Earls’ Creamy Avocado & Tomato Salad

Serve on a platter – Serves 4

Dressing Makes 1-1/3 cups (325 mL)

Assemble the salad in order:

1 head – Butter Lettuce – Torn into 1.2” pieces. Laid out onto bottom of platter.

4 – Medium BC Hothouse Tomatoes – diced into ½” pieces. Place on top of lettuce.

½ – BC Hothouse Cucumber – diced into ½” pieces. Place on top of lettuce.

2 – Avocados – ¼” strips. Shingled around salad.

½ Cup – Feta Cheese – crumbled. Sprinkled over top of salad.

To taste – Salad Dressing. Drizzled over top.

¼ cup – Candied Pecans. Sprinkled over top.

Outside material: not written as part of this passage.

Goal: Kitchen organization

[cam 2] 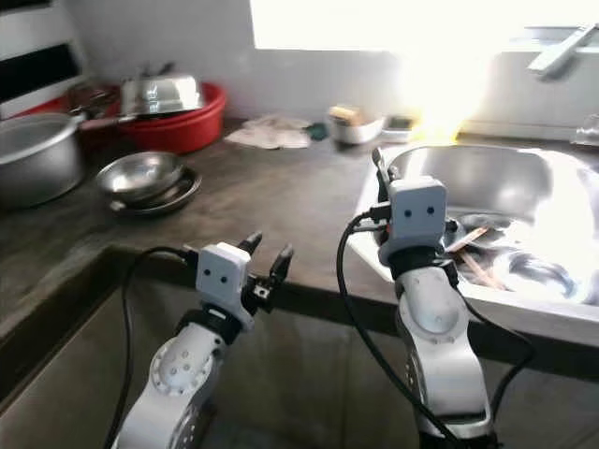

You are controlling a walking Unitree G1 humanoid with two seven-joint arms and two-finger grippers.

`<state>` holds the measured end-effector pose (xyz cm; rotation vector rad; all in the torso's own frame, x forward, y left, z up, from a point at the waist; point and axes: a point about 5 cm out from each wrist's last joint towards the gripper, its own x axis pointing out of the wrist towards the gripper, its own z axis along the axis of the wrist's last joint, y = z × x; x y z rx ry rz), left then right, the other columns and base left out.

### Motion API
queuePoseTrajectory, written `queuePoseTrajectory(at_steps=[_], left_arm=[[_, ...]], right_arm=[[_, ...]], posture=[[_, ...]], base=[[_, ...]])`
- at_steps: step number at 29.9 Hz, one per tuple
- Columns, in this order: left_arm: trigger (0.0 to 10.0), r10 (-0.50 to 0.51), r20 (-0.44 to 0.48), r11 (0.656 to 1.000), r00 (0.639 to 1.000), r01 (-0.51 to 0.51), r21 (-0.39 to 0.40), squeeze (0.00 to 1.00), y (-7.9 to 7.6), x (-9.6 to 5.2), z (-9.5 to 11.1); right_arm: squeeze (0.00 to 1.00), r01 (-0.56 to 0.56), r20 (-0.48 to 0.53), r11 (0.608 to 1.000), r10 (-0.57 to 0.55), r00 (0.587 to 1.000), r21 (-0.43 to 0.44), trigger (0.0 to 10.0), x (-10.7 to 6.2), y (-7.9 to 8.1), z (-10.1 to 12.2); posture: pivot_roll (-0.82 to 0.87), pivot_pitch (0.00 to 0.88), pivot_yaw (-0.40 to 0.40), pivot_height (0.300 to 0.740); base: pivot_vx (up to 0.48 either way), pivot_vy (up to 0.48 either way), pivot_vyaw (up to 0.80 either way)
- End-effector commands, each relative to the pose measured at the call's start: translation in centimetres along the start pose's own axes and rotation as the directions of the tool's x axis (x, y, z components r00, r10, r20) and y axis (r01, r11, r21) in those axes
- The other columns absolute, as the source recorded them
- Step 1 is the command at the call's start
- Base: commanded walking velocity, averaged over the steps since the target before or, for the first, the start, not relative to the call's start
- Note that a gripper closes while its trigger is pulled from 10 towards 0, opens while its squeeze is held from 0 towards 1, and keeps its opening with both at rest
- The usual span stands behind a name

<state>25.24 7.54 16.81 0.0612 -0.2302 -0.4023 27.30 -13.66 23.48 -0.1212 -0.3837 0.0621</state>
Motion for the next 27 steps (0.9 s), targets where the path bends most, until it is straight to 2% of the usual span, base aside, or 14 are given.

2/3cup (150 mL) buttermilk

1/3cup (75 mL) light mayonnaise

4 tbsp (60ml) honey

2 tbsp (30ml) minced white onion

2tsp (10 mL) cider vinegar

1/2tsp (2 mL) Dijon mustard

1/4tsp (1 mL) pepper

1 pinch salt

1 dash hot sauce

1 tbsp (15 mL) chopped fresh dill

1 tbsp (15 mL) chopped fresh parsley

Combine all ingredients into a blender and emulsify until creamy. Let stand refrigerated for 2 hours before serving to allow flavors to thoroughly blend together.


About the Chef

CAM ARMSTRONG has been with Earl’s for 15 years and is a Red Seal Certified Chef. His position as a chef allows him to create culinary works of art that have been recognized time and again by his customers and the company.